**DATASET SECTION:**

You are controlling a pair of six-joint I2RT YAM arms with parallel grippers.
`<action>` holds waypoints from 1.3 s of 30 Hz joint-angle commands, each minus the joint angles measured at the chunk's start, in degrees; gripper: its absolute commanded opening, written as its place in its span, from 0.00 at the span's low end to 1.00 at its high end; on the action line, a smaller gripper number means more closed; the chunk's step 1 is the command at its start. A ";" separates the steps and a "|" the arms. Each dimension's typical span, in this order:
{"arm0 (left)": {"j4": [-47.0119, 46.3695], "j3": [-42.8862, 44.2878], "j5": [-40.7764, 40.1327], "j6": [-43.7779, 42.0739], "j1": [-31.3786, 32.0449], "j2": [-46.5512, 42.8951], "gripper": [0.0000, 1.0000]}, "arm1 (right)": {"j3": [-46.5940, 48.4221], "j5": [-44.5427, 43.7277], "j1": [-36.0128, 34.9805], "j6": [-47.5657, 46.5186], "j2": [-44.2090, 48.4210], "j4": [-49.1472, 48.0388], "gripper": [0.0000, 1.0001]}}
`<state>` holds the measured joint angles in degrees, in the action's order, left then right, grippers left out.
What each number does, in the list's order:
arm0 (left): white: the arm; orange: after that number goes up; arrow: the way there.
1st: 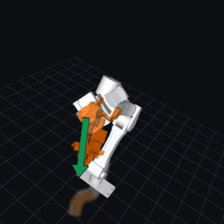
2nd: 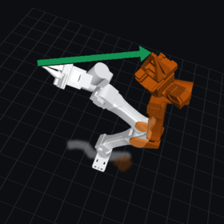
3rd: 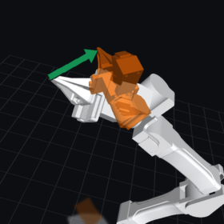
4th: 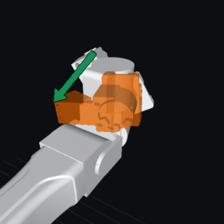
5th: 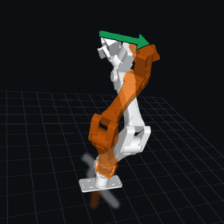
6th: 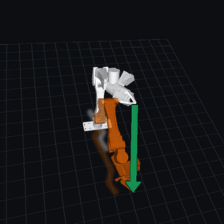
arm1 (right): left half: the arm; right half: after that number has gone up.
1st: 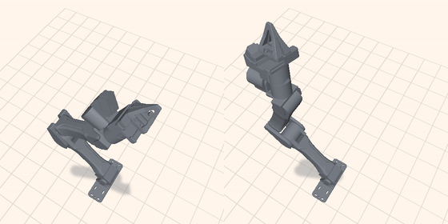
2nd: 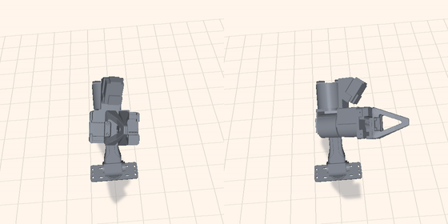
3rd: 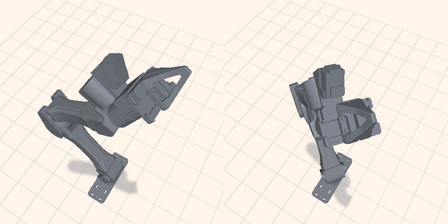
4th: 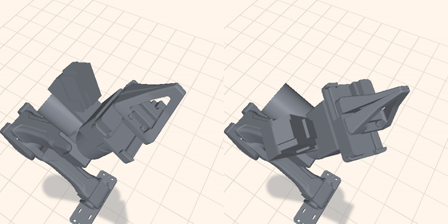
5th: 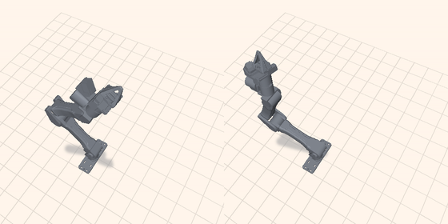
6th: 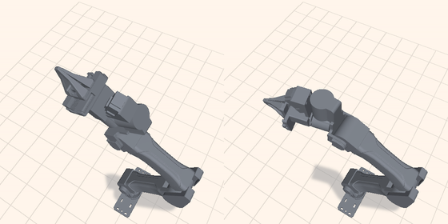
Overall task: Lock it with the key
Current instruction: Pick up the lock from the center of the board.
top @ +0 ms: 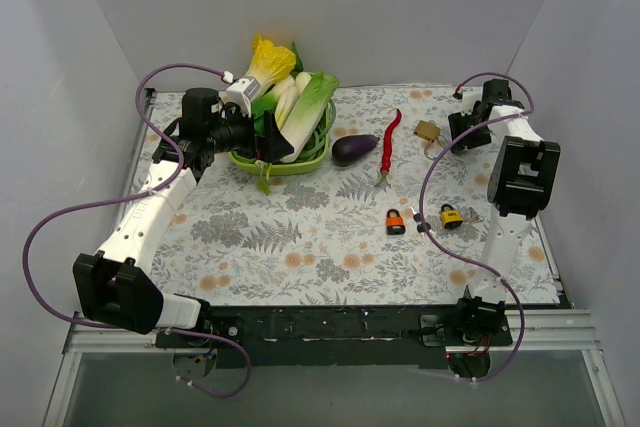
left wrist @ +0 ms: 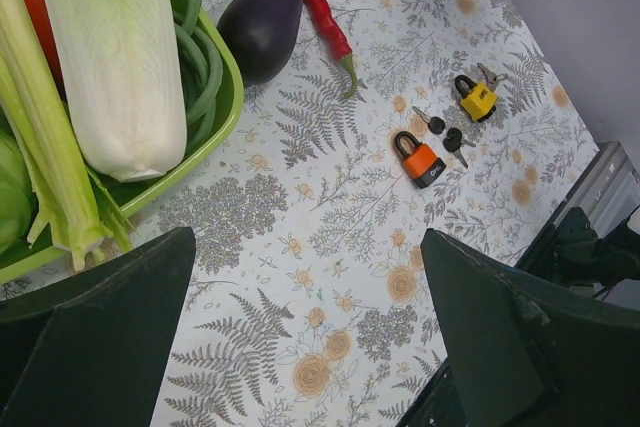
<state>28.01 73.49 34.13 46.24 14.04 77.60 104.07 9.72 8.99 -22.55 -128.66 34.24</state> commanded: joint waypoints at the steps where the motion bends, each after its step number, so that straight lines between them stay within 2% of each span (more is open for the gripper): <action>1: -0.06 -0.89 0.68 -1.06 -0.16 -0.35 0.98 | 1.31 -1.54 0.32 -1.36 -2.20 -2.07 0.59; 28: 0.29 -0.63 0.85 -1.41 -0.16 0.53 0.98 | 2.19 0.83 -1.17 -3.65 -4.67 -2.86 0.55; 31: 0.20 -0.55 0.76 -1.41 -0.16 0.71 0.98 | 2.28 0.66 -1.17 -3.65 -4.76 -2.69 0.46; 34: 0.12 -0.37 1.37 -1.24 -0.16 0.80 0.98 | 2.28 0.74 -1.26 -3.91 -4.41 -2.07 0.17; 35: 0.29 -0.19 1.90 -1.06 -0.24 0.80 0.98 | 2.54 0.57 -1.35 -4.00 -4.14 -1.55 0.02; 39: 0.55 0.42 5.06 -0.10 -0.16 1.15 0.98 | 1.84 0.31 -1.17 -6.44 -0.81 -1.02 0.01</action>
<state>28.27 72.77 35.38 45.87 14.04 78.56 106.08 10.41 8.14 -25.93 -131.31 31.79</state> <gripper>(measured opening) 0.981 0.131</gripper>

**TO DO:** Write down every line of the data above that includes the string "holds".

**RESPONSE TO THIS EXERCISE:**
`<action>` holds waypoints from 1.3 s of 30 Hz joint-angle commands, each minus the joint angles measured at the chunk's start, in degrees; gripper: its absolute commanded opening, written as its place in its span, from 0.00 at the span's low end to 1.00 at its high end; on the action line, a smaller gripper number means more closed; the chunk's step 1 is the command at its start. A ";" separates the steps and a "|" the arms. Each dimension's typical span, in this order:
`<state>` holds the measured joint angles in degrees, in the action's order, left then right, grippers left out.

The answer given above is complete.